• Work to be completed: If a line in the listing below has the string "black", copy it out.

• Provided information:
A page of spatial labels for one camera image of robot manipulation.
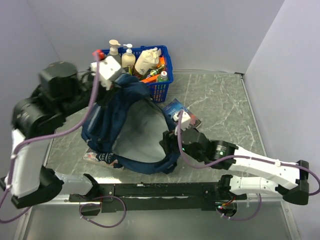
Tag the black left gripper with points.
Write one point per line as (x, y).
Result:
(88, 76)

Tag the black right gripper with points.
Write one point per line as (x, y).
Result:
(169, 136)

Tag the navy blue student backpack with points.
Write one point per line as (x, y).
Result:
(130, 126)

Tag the Little Women book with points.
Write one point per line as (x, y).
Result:
(107, 160)

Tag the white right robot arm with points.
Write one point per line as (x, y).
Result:
(268, 176)

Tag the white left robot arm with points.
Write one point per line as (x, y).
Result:
(29, 182)

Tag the blue plastic shopping basket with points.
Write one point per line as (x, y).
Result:
(158, 90)

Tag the grey pump bottle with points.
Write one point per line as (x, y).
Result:
(113, 50)

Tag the cream pump lotion bottle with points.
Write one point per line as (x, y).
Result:
(128, 59)

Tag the orange package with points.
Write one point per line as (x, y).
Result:
(151, 79)

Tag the green glass bottle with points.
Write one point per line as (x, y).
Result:
(156, 71)

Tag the beige cloth sack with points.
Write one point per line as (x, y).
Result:
(148, 59)

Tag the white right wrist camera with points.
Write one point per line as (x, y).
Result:
(182, 119)

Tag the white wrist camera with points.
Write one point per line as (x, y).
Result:
(107, 68)
(182, 119)

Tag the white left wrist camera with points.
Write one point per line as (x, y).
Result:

• Written answer:
Tag the black left gripper with points.
Tag the black right gripper with points.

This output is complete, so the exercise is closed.